For one has to say it of a body, or, if you like of a soul which some body has. And how can a body have a soul?

In this remark, Wittgenstein makes the intelligibility of talk about the soul conditional upon talk about embodied human beings (or beings that sufficiently resemble human beings). An advocate of the dualist picture of the soul –like Wittgenstein’s interlocutor- presupposes that it makes sense to talk of the soul as something logically independent of the body. Characteristically, he or she uses linguistic formulas of the kind ‘a soul which some body has’ in order to make sense of the soul-body relation. For Wittgenstein, on the other hand, this way of putting the matter marks a dangerous slip in the direction of construing the soul as something separate but somehow attached to the body. His ironical question at the end of PI 283

…And how can a body have a soul?

is meant to show that expressions such as ‘a body has a soul’ or ‘a body has pains’ are far from helpful since they suggest a picture according to which a body possesses a soul in a way similar to that in which one possesses an object. When one says, for example, ‘I have a desk’ the meaning of the word ‘desk’ is independent of whether it has an owner or not. Its being related to an owner does not define the essential character of a desk. Precisely because it is an object separate from us we can own it. Now the proposition ‘he has a soul (in his body)’ has the same superficial structure as the proposition ‘he has a desk (in his office).’ This may tempt one to ‘read’ the body-soul relation as one of possession and ownership. Then the soul is seen as a kind of immaterial mental object, which-just as in the desk example above-can be understood independently of the way it relates to a human being’s life. Consequently, it is considered to be a separate entity which the human body can receive and possess. Wittgenstein’s question, however, is this: if we can conceive of a soul independent of a human being, a soul as disembodied entity, then why not also imagine that this soul may choose to ‘inhabit’ a stone rather than human flesh? If one grants that the soul is a being in its own right, then what (if any) is it that marks the crucial difference between the way such a being might relate to a stone and the way it relates to man? Three paragraphs later, in PI 286 Wittgenstein introduces a new parameter related to this:

But isn’t it absurd to say of a body that it has pain? – And why does one feel an absurdity in that? In what sense is it true that my hand does not feel pain, but I in my hand?
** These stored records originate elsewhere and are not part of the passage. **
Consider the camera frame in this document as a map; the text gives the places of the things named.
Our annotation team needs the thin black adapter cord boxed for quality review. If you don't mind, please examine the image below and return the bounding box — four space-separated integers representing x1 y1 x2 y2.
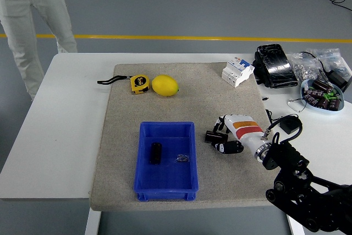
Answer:
265 108 299 125

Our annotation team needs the grey-brown mat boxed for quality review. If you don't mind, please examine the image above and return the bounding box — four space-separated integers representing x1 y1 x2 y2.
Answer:
89 62 284 212

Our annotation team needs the clear bag of metal nuts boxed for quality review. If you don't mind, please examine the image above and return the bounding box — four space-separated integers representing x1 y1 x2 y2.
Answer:
288 52 325 81

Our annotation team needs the small black power adapter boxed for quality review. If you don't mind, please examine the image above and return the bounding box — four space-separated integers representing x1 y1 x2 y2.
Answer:
279 116 301 134

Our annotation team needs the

What sort of issue is: Is it the body that feels pain? –How is it to be decided? What makes it plausible to say that it is not the body? –well, something like this: if someone has a pain in his hand, then the hand does not say so (unless it writes it) and one does not comfort the hand, but the sufferer: one looks into his face.

Let us suppose that one has burnt his hand and suffers. We do not feel sympathy for the hand independently of the person whose hand it is! We try to make the pain tolerable to the person, not to the hand that has been burnt and aches. In trying to comfort the one who burnt his /her hand, and not the hand itself, attention shifts away from the limb and is directed towards the whole human being. This is a commonsensical picture, experienced by all of us. However, dualism carries the focus of attention beyond the man or woman in pain, associating sensation with something ontologically distinct from the body and concealed behind it: an inner seat of consciousness or a pure subject. Thus the intuitive appeal of the inner/outer dichotomy is enhanced. People who -in Wittgenstein’s words- feel an absurdity in saying that a body has pains, assume that they are left with no alternative but to talk of the soul as the bearer of pain.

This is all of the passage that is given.